DISCOVERY, STRUCTURE-FUNCTION CHARACTERIZATION AND ASSESSMENT OF POLYOXOMETALATES AS MODULATORS OF THE DNA BINDING ACTIVITY OF THE SOX-HMG FAMILY OF TRANSCRIPTION FACTORS

Abstract

Aberrant expression of transcription factors is a frequent cause of disease yet drugs that modulate transcription factor protein-DNA interactions are presently unavailable. To this end the chemical tractability of the DNA binding domain of the stem cell inducer and oncogene Sox2 was explored in a high-throughput fluorescence anisotropy screen. The screening revealed a Dawson polyoxometalate (K6[Mo18O62P2]) as a direct and nanomolar inhibitor of the DNA binding activity of Sox2. [15N,1H]-Transverse relaxation optimized spectroscopy (TROSY) experiments coupled with docking studies suggest an interaction site of the Dawson polyoxometalate(K6[P2Mo18O62]) on the Sox2 surface that enabled the rationalization of its inhibitory activity.
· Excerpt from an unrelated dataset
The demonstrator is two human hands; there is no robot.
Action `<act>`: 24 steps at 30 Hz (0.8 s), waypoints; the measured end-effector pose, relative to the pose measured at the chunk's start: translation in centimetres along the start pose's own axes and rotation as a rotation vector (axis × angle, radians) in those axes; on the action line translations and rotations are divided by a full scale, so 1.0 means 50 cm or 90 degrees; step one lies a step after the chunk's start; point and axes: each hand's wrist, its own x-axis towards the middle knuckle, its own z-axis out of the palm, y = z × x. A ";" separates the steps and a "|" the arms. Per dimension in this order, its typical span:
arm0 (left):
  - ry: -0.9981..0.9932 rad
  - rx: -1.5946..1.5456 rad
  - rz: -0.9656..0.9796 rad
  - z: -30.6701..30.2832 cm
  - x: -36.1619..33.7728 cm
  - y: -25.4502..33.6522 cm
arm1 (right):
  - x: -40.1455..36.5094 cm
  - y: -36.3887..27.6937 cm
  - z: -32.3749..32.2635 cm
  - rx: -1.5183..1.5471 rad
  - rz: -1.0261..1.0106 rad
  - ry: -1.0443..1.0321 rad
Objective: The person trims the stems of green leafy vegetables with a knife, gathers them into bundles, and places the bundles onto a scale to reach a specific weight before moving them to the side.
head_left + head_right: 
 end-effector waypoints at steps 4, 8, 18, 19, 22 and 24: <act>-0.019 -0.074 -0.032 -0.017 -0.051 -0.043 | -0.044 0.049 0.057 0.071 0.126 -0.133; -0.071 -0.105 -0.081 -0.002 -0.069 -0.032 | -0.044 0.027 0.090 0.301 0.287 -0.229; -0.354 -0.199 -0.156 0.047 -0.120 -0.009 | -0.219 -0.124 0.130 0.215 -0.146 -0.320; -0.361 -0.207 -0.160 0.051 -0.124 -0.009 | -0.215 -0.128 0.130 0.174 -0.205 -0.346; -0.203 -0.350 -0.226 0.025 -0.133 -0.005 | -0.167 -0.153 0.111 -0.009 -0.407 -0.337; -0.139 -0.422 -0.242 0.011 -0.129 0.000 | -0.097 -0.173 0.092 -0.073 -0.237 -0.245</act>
Detailed investigation on a panel of different transcription factors against an expanded set of various polyoxometalates revealed that the Keggin and Dawson class of polyoxometalates exhibit a marked dichotomy in their selectivity and inhibition potential of the Sox-HMG family of transcription factors. Dawson polyoxometalates modified with organic moieties were found to invariably amplify the inhibitory potency of the pristine ¿Dawson¿ scaffold against Sox-HMG members, while a commensurate change in selective discrimination of the HMG family members could not be observed. The functionalization effect of the Dawson scaffold in inhibiting the Sox-HMG family merits investigation in the future. Taken in its entirety, the polyoxometalates have expanded the repertoire of molecular scaffolds that render transcription factors chemically tractable and provide strategies for the development of drugs that modulate transcription factors.